How is culinary history done?

http://1718neworleans.com

Thank you Catherine Howard! I was lying in bed this morning wondering what I was going to blog about this week. And what do I find in my inbox when I finally get myself up to attend to my morning activities, but Catherine’s blog about blogging. Yes, I admit it. This blog was started because because as an aspiring author, I was led to believe that 21st Century authors should have a blog. I also admit that I began my book because I thought it raised the possibility that I might be able to make some money with it now that I was retired. Also the fact that I was now retired and desired something intellectual to challenge me and pass the time I suddenly had on my hands. Anyway, now that the book and blog are up and running, both are moving along at a good pace.

Whether or not anybody reads the blog is a completely different question. I have never received any response from anyone, I did receive a comment once, way back when I started, but nothing really since then. And yet, I still write it. So what does this mean? A few weeks ago, I was having a conversation with another writer (my wife), and I quoted or misquoted Miss Howard as follows, “No one gives a flying —- about your book.” or words to that effect. While I had accepted this premise intellectually for many years, over the past few months I have come to accept it emotionally. To me, this seems like progress. Another way of putting this is that now I have come to a point where I write because I want to, I write – for no other reason that that I am a historian. This is indeed progress. So, thank you again , Catherine Howard, for putting into words a lesson that all writers must learn.

Now then, what is a culinary history? More to the point, how does one do culinary history? The 1718 Project, of which this culinary history is the first fruit, started out as a straight history exercise. A teacher of history and biblical studies, (truth be told-taught very much by the same methodology) now faced with retirement, I was looking about for something to do. My mind was quite naturally bent to pursuing my lifelong love of historical study. But, what to study? Here it was a few years away from New Orleans’ 300th anniversary, well if that isn’t history I don’t know what is. So now I had it, I would write a history of the founding of New Orleans. Before going on now, if you don’t already know, I am a foodie (more on this later) and a native of the Crescent City. Research commenced on the history book, research as I learned to do in grad school getting my Masters degree. Then something happened. The more primary sources I read, the more they seemed to talk about food. So now my research, notes, and writings split into a history book and a cookbook. But, there were no recipes from the 1700s. At least, none that were readily apparent in the research. But there was a place to begin. The journals of the French explorers of early Louisiana often listed the foods that they ate or that they traded with the Indians. Food lists were also available from shipping manifests. And then, in the research, there appeared the letters of Marie Hachard, an Ursuline nun who was writing home about life in New Orleans. In these letters there were long paragraphs identifying all the foods that were available to the nuns either through their own industry or by gifts to the convent. With this beginning, we started thinking of possible recipes that the colonists would’ve eaten based on the ingredients available. We turned to very early creole cookbooks from the late 1800s. We even discovered two French cookbooks from the 18th century, mainly directed at the aristocratic tables. Research then led to food production and/or resources provided by local farmers, hunters, fishermen, and Pirates. The data began to yield recipes, chapters, and a morass of details and contradictions. Culinary history was being done, and like all things culinary, the kitchen was a royal mess while the meal was being prepared.

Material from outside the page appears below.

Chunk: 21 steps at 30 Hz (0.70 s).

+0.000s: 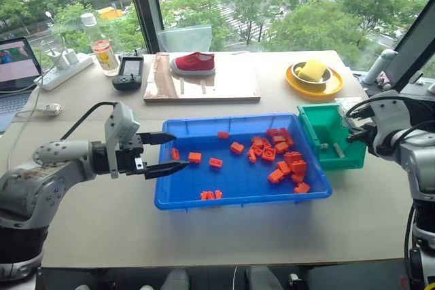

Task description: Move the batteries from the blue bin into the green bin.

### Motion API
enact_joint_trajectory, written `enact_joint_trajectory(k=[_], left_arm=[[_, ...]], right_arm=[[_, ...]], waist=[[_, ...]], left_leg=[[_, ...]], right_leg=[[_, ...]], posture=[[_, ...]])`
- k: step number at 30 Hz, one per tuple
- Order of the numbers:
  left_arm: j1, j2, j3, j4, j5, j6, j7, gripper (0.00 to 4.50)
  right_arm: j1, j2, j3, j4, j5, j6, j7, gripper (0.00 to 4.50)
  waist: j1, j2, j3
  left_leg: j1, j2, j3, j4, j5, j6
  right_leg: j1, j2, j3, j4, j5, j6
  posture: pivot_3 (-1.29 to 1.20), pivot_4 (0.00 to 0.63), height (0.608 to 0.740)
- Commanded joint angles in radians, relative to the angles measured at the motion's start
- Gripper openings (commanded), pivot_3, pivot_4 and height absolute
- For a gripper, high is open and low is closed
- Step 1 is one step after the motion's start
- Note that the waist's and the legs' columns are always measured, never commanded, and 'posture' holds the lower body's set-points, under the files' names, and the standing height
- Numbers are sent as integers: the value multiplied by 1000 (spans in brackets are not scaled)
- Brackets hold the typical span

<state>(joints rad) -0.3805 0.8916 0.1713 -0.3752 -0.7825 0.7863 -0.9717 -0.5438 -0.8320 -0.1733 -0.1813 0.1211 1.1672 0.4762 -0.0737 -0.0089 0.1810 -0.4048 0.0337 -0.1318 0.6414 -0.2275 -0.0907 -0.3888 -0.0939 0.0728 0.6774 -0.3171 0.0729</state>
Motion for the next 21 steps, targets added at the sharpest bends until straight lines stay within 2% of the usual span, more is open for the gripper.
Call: enact_joint_trajectory(k=[1,2,4,5,8,15,21], left_arm=[[-15,0,-1,3,5,-16,-9,4500],[-16,-1,-1,3,6,-16,-11,4500],[-17,-1,-2,4,6,-16,-12,4500],[-18,-2,-3,4,7,-16,-12,4500],[-19,-3,-4,5,8,-16,-12,4500],[-23,-6,-7,7,11,-17,-15,4500],[-27,-9,-12,9,17,-21,-18,4500]], right_arm=[[-9,-10,-29,-41,9,8,-11,237],[-9,-11,-31,-39,9,6,-14,237],[-8,-15,-33,-36,11,2,-16,1244],[-6,-18,-32,-34,11,-2,-16,1425],[-14,-24,-42,-27,5,-17,-27,2454],[-54,-1,-66,-41,28,-22,-38,2454],[-85,36,-53,-121,96,-82,17,2454]], waist=[[3,0,0],[3,0,0],[3,0,0],[4,0,0],[4,0,0],[3,0,0],[2,0,0]], left_leg=[[0,0,0,0,0,0],[0,0,0,0,0,0],[0,0,0,0,0,0],[0,0,0,0,0,0],[0,0,0,0,0,0],[0,0,0,0,0,0],[0,0,0,0,0,0]], right_leg=[[0,0,0,0,0,0],[0,0,0,0,0,0],[0,0,0,0,0,0],[0,0,0,0,0,0],[0,0,0,-1,0,0],[0,0,0,0,0,0],[0,0,0,0,0,0]], posture=[[0,150,740],[0,150,740],[0,150,740],[0,150,740],[0,150,740],[0,150,740],[0,150,740]])
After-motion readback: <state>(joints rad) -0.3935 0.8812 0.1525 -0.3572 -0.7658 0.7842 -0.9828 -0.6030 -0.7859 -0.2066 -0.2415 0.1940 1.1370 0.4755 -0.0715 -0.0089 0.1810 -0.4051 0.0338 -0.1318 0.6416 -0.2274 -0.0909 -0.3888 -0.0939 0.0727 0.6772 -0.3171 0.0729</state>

Finally, I arrived at a solution for all the seeming inconsistencies. This culinary history, would be a combination: first,  a story-historical fiction-that would tell the tale of life in New Orleans during the 1700s; next, Recipes from the journals by the French explorers of early Louisiana, from the extant French cookbooks of the 1700s, and created from the ingredients, the foodstuffs, that are listed throughout the primary sources. Finally, essays based on ship supply lists, early agricultural records, records of the people who lived and worked in French New Orleans, what they grew and what they ate. There are ample food references found in the primary records. This last is the “hard history” of the book. Many of the recipes are straight from these primary records and sources. Just as many recipes are based on the foods that existed in New Orleans and Lower Louisiana during the 1700s. All is woven together by the tales of Frere Gerard and Tante Suzanne. this my response to the question – how is culinary history done?